What the task requires
Once the line with "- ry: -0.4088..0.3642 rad" is found in the data, output it and each following line exactly, up to and including the line with "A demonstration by", and nothing before or after.

Source data
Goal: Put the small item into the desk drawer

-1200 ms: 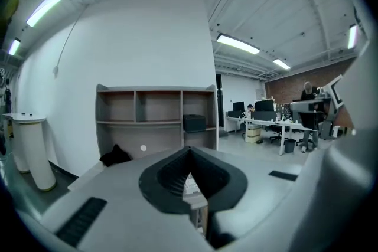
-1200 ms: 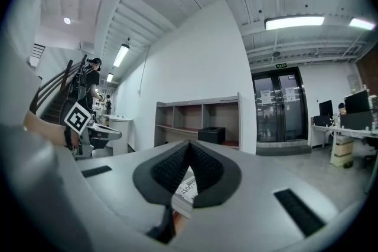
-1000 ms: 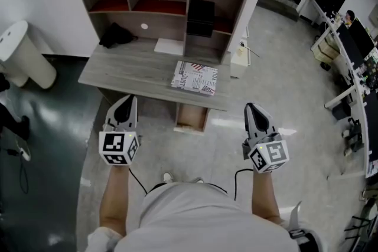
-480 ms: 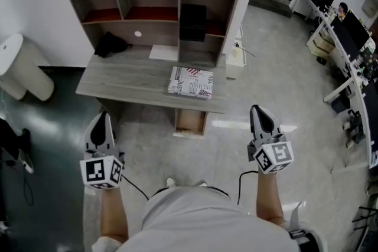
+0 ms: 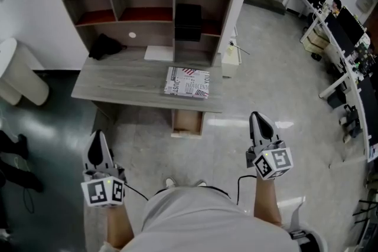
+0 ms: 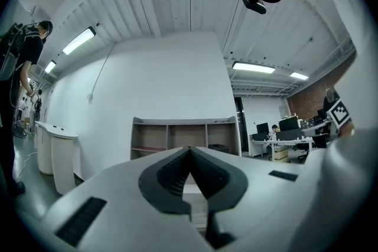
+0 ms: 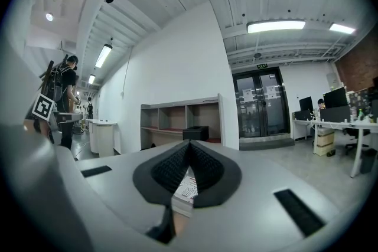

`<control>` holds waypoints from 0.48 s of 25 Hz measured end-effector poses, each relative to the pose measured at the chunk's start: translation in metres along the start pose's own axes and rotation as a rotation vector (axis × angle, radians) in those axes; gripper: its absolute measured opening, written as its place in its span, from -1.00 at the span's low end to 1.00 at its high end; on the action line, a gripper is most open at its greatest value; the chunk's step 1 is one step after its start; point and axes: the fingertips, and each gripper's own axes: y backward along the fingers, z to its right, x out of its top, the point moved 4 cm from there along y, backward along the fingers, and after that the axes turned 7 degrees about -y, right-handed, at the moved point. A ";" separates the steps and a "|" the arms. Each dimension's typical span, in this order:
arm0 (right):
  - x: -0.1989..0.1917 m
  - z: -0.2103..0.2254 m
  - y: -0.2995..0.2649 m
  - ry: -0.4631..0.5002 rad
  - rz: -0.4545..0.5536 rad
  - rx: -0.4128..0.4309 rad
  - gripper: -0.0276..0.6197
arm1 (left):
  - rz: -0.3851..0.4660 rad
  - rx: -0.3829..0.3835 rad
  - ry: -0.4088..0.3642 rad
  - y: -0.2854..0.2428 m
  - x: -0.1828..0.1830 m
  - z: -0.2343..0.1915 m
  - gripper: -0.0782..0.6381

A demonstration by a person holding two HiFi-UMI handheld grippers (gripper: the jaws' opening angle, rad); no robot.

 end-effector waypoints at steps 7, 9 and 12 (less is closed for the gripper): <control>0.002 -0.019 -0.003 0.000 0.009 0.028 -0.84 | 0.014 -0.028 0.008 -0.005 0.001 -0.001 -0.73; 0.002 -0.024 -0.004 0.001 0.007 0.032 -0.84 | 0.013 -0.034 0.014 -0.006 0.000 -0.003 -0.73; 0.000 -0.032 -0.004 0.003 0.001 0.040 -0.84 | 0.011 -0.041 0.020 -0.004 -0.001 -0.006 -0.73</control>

Answer box
  - ry: -0.4088..0.3642 rad
  - y: -0.2854..0.2428 m
  - x: -0.1828..0.1830 m
  - z: -0.2343..0.1915 m
  - gripper: -0.0782..0.6381

A demonstration by a person holding two HiFi-UMI handheld grippers (gripper: the jaws' opening angle, rad); no robot.

Nothing more is needed to finish the exercise.